The CORS proxy dependency is both a technical and operational weakness. Public CORS proxies like cors-anywhere.herokuapp.com have rate limits and availability issues. Running your own proxy requires infrastructure and creates detectable infrastructure patterns—blue teams can monitor for traffic to known CORS proxy domains. More critically, many modern applications use Subresource Integrity (SRI) hashes on their scripts and stylesheets. When PhishJS patches resource URLs, those resources load correctly, but if the original page had SRI attributes, the browser will reject them if the hashes don't match. The attack fails noisily, potentially alerting the user.

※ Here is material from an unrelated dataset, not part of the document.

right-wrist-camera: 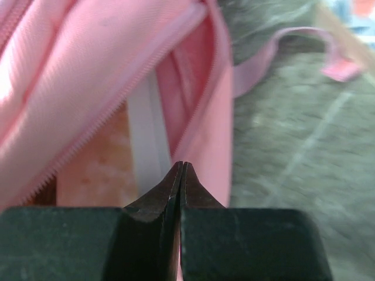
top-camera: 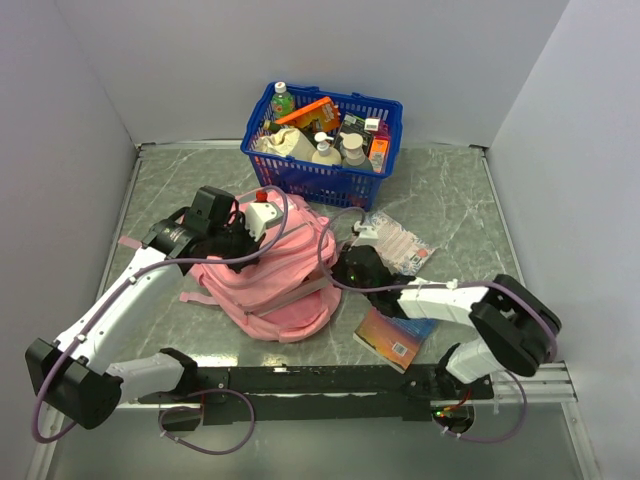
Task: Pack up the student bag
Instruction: Move the book to the center of the board, then adjust the book at the center of the board.
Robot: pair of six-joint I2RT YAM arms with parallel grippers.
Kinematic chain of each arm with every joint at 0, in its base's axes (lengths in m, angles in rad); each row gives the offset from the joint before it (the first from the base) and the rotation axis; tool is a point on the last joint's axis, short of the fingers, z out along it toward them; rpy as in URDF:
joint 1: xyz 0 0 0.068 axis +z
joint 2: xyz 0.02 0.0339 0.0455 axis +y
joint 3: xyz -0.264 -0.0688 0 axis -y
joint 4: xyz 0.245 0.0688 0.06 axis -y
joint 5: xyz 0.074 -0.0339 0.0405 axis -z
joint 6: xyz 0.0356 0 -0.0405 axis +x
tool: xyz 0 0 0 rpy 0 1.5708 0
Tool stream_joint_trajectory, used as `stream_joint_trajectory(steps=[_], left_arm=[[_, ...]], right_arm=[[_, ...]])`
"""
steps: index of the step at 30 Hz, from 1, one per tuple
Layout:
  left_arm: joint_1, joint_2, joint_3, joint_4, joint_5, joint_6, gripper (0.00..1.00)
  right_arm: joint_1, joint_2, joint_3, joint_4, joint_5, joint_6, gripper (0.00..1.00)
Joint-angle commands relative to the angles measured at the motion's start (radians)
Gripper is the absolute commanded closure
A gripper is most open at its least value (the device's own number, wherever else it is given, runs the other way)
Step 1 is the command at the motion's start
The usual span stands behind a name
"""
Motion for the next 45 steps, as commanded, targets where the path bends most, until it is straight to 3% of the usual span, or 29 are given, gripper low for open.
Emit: stream_joint_trajectory(steps=[1, 9, 13, 14, 15, 17, 18, 23, 28, 33, 36, 40, 45], left_arm=[[0.018, -0.027, 0.031, 0.146, -0.060, -0.003, 0.99], [0.018, -0.013, 0.025, 0.159, -0.046, -0.008, 0.99], [0.020, -0.016, 0.009, 0.164, -0.046, -0.008, 0.99], [0.018, -0.022, 0.003, 0.167, -0.054, -0.003, 0.99], [0.018, -0.025, -0.004, 0.175, -0.061, -0.002, 0.99], [0.018, -0.035, -0.026, 0.179, -0.068, 0.006, 0.99], [0.020, -0.036, -0.041, 0.182, -0.071, 0.008, 0.99], [0.023, -0.036, -0.058, 0.189, -0.058, 0.005, 0.99], [0.025, -0.036, -0.055, 0.187, -0.054, 0.011, 0.99], [0.028, -0.053, -0.064, 0.186, -0.055, 0.014, 0.99], [0.032, -0.065, -0.073, 0.184, -0.065, 0.023, 0.99], [0.037, -0.081, -0.089, 0.187, -0.071, 0.034, 0.99], [0.047, -0.085, -0.097, 0.192, -0.060, 0.041, 0.99]], right_arm=[[0.040, 0.079, 0.074, 0.130, -0.072, 0.001, 1.00], [0.109, 0.200, 0.155, 0.249, -0.234, 0.015, 1.00], [0.096, 0.177, 0.207, 0.112, -0.166, -0.008, 0.99], [0.080, 0.162, 0.206, 0.075, -0.141, -0.002, 0.76], [0.045, 0.115, 0.188, 0.003, -0.115, 0.015, 0.64], [0.004, 0.055, 0.157, -0.046, -0.104, 0.033, 0.26], [-0.041, -0.005, 0.127, -0.081, -0.106, 0.065, 0.00], [-0.161, -0.113, 0.086, -0.223, -0.120, 0.254, 0.00], [-0.181, -0.044, 0.278, -0.596, -0.035, 0.421, 0.00], [-0.233, -0.001, 0.268, -0.663, -0.046, 0.652, 0.00], [-0.269, -0.021, 0.228, -0.729, -0.017, 0.813, 0.08], [-0.311, -0.051, 0.263, -0.833, 0.090, 0.875, 0.12], [-0.383, 0.031, 0.416, -0.985, 0.126, 0.866, 0.13]])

The 'hacky' nature of base tag injection, as the author acknowledges, means reliability varies wildly. Single-page applications that handle routing client-side might not use form submissions at all—they'll capture input events and make fetch() calls, completely bypassing the base tag hijack. Applications with JavaScript-based form validation might reject submissions that don't match expected patterns. And any application with a properly configured Content Security Policy essentially nullifies the entire approach. This makes PhishJS highly situational: effective against traditional server-rendered applications without CSP, nearly useless against modern SPAs with security headers.

Verdict

Use PhishJS if you're conducting authorized penetration tests and need to demonstrate the real-world impact of XSS findings that stakeholders are dismissing as low-severity. It excels at proving that 'just XSS on a dev subdomain' can escalate to credential theft, making it valuable for security advisory reports and executive briefings. The tool is particularly effective in red team engagements where you've achieved initial access through XSS and need to pivot to credential harvesting without deploying obvious phishing infrastructure. Skip if you're looking for automated XSS discovery, need persistent credential harvesting capabilities, or are targeting modern single-page applications with Content Security Policy. Also skip if you need production-grade reliability—this is a proof-of-concept tool that works best for demonstration purposes in controlled environments. For sophisticated phishing campaigns requiring 2FA bypass, look at Evilginx2 instead. For broader post-exploitation capabilities beyond credential theft, BeEF offers a more comprehensive framework.